Saved data entries
- - - - - - -
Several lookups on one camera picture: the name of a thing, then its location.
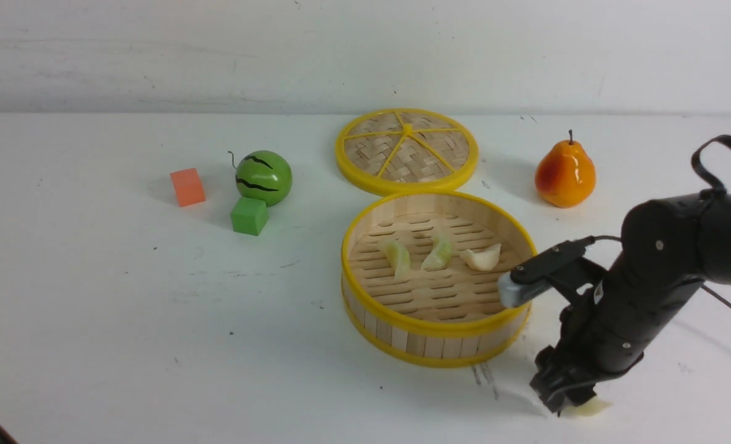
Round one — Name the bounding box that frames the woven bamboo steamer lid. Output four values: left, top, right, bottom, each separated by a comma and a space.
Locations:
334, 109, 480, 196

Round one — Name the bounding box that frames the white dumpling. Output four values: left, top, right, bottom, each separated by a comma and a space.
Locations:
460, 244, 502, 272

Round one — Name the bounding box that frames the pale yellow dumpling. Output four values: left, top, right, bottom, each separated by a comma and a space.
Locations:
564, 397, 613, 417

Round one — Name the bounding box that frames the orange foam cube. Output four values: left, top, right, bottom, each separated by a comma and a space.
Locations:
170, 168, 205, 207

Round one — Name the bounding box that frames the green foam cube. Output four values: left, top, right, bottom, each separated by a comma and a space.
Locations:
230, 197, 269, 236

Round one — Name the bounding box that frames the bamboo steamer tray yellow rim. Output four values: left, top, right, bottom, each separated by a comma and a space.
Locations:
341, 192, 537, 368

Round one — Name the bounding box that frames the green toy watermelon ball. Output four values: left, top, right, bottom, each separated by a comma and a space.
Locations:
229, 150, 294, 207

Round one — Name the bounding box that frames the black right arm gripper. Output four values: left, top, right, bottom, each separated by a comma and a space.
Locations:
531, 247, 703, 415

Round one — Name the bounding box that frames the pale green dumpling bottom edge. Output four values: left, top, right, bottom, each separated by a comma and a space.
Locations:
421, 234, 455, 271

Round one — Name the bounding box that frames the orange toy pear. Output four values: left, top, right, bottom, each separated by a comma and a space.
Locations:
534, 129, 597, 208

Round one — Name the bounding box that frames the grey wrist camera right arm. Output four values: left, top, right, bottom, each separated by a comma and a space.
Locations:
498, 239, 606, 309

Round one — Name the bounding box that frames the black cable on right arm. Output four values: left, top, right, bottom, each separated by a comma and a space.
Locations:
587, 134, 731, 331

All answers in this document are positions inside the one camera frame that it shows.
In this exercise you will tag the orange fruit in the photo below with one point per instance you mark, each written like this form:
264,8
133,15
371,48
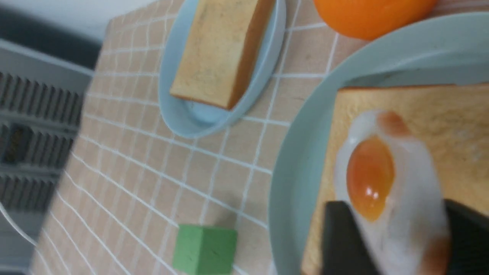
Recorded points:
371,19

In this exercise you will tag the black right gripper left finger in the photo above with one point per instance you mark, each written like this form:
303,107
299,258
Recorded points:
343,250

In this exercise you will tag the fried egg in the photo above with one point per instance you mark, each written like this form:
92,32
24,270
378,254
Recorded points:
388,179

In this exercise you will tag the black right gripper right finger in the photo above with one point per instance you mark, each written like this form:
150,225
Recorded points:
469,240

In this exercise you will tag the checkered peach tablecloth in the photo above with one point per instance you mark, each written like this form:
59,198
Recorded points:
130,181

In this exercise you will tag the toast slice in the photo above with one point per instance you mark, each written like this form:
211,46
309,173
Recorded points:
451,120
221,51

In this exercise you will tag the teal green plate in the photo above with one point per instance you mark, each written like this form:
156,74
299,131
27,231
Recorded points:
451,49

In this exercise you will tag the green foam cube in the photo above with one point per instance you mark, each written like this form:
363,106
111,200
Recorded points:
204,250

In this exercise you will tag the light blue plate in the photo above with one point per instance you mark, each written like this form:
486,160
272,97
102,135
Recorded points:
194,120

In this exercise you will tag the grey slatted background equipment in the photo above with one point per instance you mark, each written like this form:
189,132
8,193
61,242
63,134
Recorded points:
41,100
- - - - - - -
What is expected: Please transcribe each entry exactly, but skip any picture it holds.

Exercise solution:
Several lookups on one camera picture: the name of a thing, then its location.
Round one — Name the bounding box that frames the woven bamboo steamer lid. Output four values: left, top, right, bottom, each separated by a comma and a space.
Locations:
334, 109, 480, 196

Round one — Name the bounding box that frames the white dumpling. Output four values: left, top, right, bottom, each separated by a comma and a space.
Locations:
460, 244, 502, 272

Round one — Name the bounding box that frames the pale yellow dumpling. Output four values: left, top, right, bottom, each separated by a comma and a space.
Locations:
564, 397, 613, 417

Round one — Name the bounding box that frames the orange foam cube. Output four values: left, top, right, bottom, each separated by a comma and a space.
Locations:
170, 168, 205, 207

Round one — Name the bounding box that frames the green foam cube. Output four values: left, top, right, bottom, each separated by a comma and a space.
Locations:
230, 197, 269, 236

Round one — Name the bounding box that frames the bamboo steamer tray yellow rim. Output four values: left, top, right, bottom, each separated by a comma and a space.
Locations:
341, 192, 537, 368

Round one — Name the bounding box that frames the green toy watermelon ball. Output four values: left, top, right, bottom, each separated by a comma and a space.
Locations:
229, 150, 294, 207

Round one — Name the bounding box that frames the black right arm gripper. Output four values: left, top, right, bottom, each separated by a comma and a space.
Locations:
531, 247, 703, 415

Round one — Name the bounding box that frames the pale green dumpling bottom edge. Output four values: left, top, right, bottom, each separated by a comma and a space.
Locations:
421, 234, 455, 271

Round one — Name the bounding box that frames the orange toy pear. Output four values: left, top, right, bottom, each separated by a comma and a space.
Locations:
534, 129, 597, 208

Round one — Name the bounding box that frames the grey wrist camera right arm. Output four values: left, top, right, bottom, each separated by a comma and a space.
Locations:
498, 239, 606, 309

Round one — Name the bounding box that frames the black cable on right arm. Output four values: left, top, right, bottom, each separated by a comma and a space.
Locations:
587, 134, 731, 331

All answers in this document are positions inside the one camera frame that it shows.
In this exercise you will tag the orange fruit in the photo below with one point per instance you mark, each written like this form:
264,8
133,15
371,48
Recorded points:
371,19

In this exercise you will tag the black right gripper left finger in the photo above with one point per instance you mark, each written like this form:
303,107
299,258
Recorded points:
343,250

In this exercise you will tag the fried egg in the photo above with one point per instance you mark, each written like this form:
92,32
24,270
378,254
Recorded points:
388,179

In this exercise you will tag the black right gripper right finger in the photo above with one point per instance you mark, each written like this form:
150,225
Recorded points:
469,240

In this exercise you will tag the checkered peach tablecloth in the photo above with one point per instance you mark, each written like this form:
59,198
Recorded points:
130,181

In this exercise you will tag the toast slice in the photo above with one point per instance you mark, each written like this form:
211,46
309,173
Recorded points:
451,120
221,51

In this exercise you will tag the teal green plate in the photo above with one point per instance you mark, each written like this form:
156,74
299,131
27,231
Recorded points:
451,49

In this exercise you will tag the green foam cube in the photo above with one point per instance you mark, each written like this form:
363,106
111,200
Recorded points:
204,250

In this exercise you will tag the light blue plate in the photo above with one point per instance you mark, each written like this form:
486,160
272,97
102,135
Recorded points:
194,120

In this exercise you will tag the grey slatted background equipment in the photo above with one point per instance you mark, each written like this form:
189,132
8,193
61,242
63,134
Recorded points:
41,100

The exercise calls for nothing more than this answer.